Monoisoamyl 2,3-dimercaptosuccinic acid (MiADMSA), a vicinal thiol chelator, is gaining recognition recently as a better chelator than meso 2,3-dimercaptosuccinic acid (DMSA) in decreasing heavy metal burden in tissues because of its lipophilic character. There is, however, little information available on the toxicological properties of this chelator after repeated administration in animals. In the present study, we investigated the dose-dependent effect of MiADMSA on various biochemical parameters suggestive of alterations in haem biosynthesis and hepatic, renal and brain oxidative stress after 21 days of repeated intraperitoneal (i.p.) or oral (p.o.) administration to rats. The concentration of essential metals in blood and soft tissues was determined along with histopathological observations of hepatic and renal tissues. The results suggest that MiADMSA administration had no effect on blood delta-aminolevulinic acid dehydratase activity. However, an increase in zinc protoporphyrin and a decrease in haemoglobin levels were noted in animals given MiADMSA i.p. A moderate increase in serum alkaline phosphatase suggested mild hepatotoxicity at the highest dose (100 mg kg(-1), i.p.). This was confirmed by histopathological examinations, which identified basophilic stippling, granulation of the cytoplasm, haemorrhage and congestion. At the highest dose, levels of hepatic thiobarbituric acid reactive substance and oxidized glutathione were increased above those of control values. Levels of hepatic reduced glutathione were decreased. Taken together, these observations point to oxidative stress. In animals administered MiADMSA i.p. there was an increase in the brain malondialdehyde levels at the two higher doses (50 and 100 mg kg(-1)). Essential metal status revealed a significant effect of MiADMSA (p.o.) in increasing blood zinc while significantly decreasing the kidney zinc level. The most significant adverse effect of MiADMSA was on copper concentration, which showed significant depletion from almost all major organs. Magnesium levels in blood decreased but increased in liver of MiADMSA-administered rats.
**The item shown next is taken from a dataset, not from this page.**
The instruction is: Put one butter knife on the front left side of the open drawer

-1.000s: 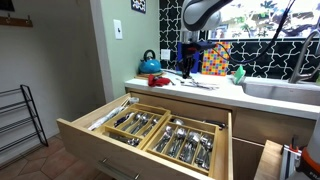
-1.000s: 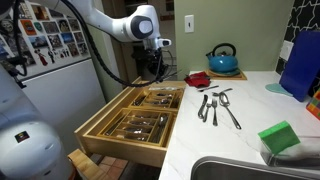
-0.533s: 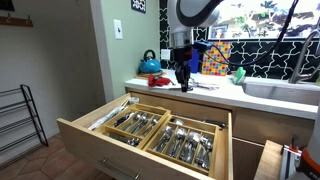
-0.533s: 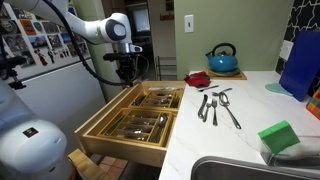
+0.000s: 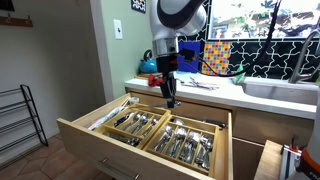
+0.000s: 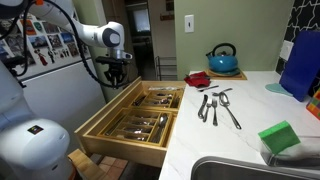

Histopathological observations of liver and kidneys suggest few moderate lesions. It can be concluded that repeated administration of MiADMSA is compromised with some mild toxic effect, particularly the loss of copper. The effects during oral administration are comparatively less pronounced than by the i.p. route.

Meso 2,3-dimercaptosuccinic acid (DMSA) and monoisoamyl DMSA effect on gallium arsenide induced pathological liver injury in rats

The effect of meso 2,3-dimercaptosuccinic acid (DMSA) and monoisoamyl DMSA (MiADMSA) on gallium arsenide (GaAs) induced liver damage was studied. The oral feeding rat model was used in this study. The animals were exposed to 10 mg/kg GaAs, orally, once daily, 5 days a week for 24 weeks and treated thereafter with single oral daily dose of either 0.3 mmol/kg DMSA or MiADMSA for two course of 5 days treatment. The animals were sacrificed thereafter. Lipid peroxidation was assessed by measuring liver thiobarbituric acid reactive substance (TBARS). Liver damage was assessed by number of biochemical variables and by light microscopy. The activity of superoxide dismutase (SOD) and delta-aminolevulinic acid dehydratase (ALAD) beside reduced glutathione (GSH) concentration was measured in blood. Exposure to GaAs produced a significant reduction in GSH while, increased the oxidized glutathione (GSSG) concentration. Hepatic glutathione peroxidase (GPx) and catalase activity increased significantly while level of serum transaminase increased moderately. Gallium arsenide exposure also produced marked hepatic histopathological lesions. Overall, treatment with MiADMSA proved to be better than DMSA in the mobilization of arsenic and in the turnover of some of the above mentioned GaAs sensitive biochemical alterations. Histopathological lesions also, responded more favorably to chelation treatment with MiADMSA than DMSA.